7 F.4th 1148
Fed. Cir.2021Background
- Dr. Mohammed Islam, a tenured University of Michigan (UM) professor, agreed as a condition of employment to abide by UM Bylaw 3.10 and the university Technology Transfer Policy addressing ownership of inventions.
- In 2012 Islam took an unpaid leave to start a company and filed provisional patent applications; he later filed non‑provisionals claiming priority to those provisionals and assigned the issued patents to Omni MedSci in December 2013.
- UM’s Office of Technology Transfer (OTT) asserted UM ownership, citing medical‑school support and use of University resources; Islam did not pursue the formal UM appeals process.

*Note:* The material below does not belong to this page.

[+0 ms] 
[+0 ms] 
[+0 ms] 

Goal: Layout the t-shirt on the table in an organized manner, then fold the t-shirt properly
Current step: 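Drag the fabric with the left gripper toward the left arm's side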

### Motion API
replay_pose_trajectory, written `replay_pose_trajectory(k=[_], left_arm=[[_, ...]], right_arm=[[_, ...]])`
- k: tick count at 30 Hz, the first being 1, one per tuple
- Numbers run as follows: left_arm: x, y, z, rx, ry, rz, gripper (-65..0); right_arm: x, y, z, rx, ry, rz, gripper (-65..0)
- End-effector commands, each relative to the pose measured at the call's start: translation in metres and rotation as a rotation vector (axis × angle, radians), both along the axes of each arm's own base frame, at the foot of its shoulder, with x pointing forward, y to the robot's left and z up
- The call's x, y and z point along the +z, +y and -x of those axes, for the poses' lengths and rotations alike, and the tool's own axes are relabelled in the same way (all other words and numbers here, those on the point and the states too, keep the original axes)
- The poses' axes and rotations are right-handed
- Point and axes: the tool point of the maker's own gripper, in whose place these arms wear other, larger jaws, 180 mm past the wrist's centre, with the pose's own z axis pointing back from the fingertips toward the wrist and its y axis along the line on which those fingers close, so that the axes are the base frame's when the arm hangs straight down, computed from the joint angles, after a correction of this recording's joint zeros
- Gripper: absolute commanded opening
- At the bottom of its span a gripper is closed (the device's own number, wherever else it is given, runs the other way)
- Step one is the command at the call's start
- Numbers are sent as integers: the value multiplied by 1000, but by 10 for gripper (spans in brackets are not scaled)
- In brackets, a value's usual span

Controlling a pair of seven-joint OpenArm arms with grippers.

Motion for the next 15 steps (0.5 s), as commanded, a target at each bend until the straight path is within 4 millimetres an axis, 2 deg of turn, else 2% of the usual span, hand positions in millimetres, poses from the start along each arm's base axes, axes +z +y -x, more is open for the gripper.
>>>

- Omni sued Apple for patent infringement; Apple moved to dismiss for lack of standing, arguing bylaw 3.10 automatically and presently assigned title to UM, so Islam had no rights to transfer to Omni.
- The district court held paragraph 1 of bylaw 3.10 was, at most, a promise to assign (not a present automatic assignment) and denied dismissal; the Federal Circuit (Majority: Linn J.; Dissent: Newman J.) affirmed the denial, holding UM bylaws did not effectuate a present automatic assignment.
Issues
| Issue | Plaintiff's Argument (Omni/Islam) | Defendant's Argument (Apple/UM) | Held |
|---|---|---|---|
| Whether UM Bylaw 3.10 ¶1 automatically and presently assigned future patent rights to UM | Bylaw 3.10 is at most a future promise; it does not strip Islam of present title to assign to Omni | The phrase “shall be the property of the University” creates an automatic present assignment of future inventions to UM | Bylaw 3.10 ¶1 does not effect a present automatic assignment; it is reasonably read as a future promise/condition to assign |
| Whether similarity of ¶1 wording to other paragraphs and internal policy language means automatic transfer | The bylaw and Tech Transfer Policy do not show an automatic transfer mechanism; the Invention Report (separate present‑assignment form) demonstrates UM uses a distinct present assignment instrument | The University’s long‑standing practice and Tech Transfer Policy show intent to vest ownership in UM upon invention | Court: identical “shall be” language in other paragraphs (¶4, ¶5) supports non‑automatic reading; the Invention Report contains distinct present‑assignment language, undermining claim ¶1 itself effectuates transfer |
| Whether parties’ course of conduct (past reassignment/waivers, OTT statements) establishes that ¶1 operated as an automatic assignment | Past UM conduct (waivers, releases) and Islam’s 2007 reassignment acknowledgement are ambiguous and do not prove ¶1 operated automatically | UM and Apple point to longstanding implementation and admissions indicating automatic vesting | Court: parties’ conduct was equivocal and insufficient to override textual interpretation; conduct does not change the bylaw’s natural reading |
Key Cases Cited
- DDB Techs., LLC v. MLB Adv. Media, L.P., 517 F.3d 1284 (Fed. Cir. 2008) (federal‑circuit de novo contract interpretation and test for present vs. future assignment)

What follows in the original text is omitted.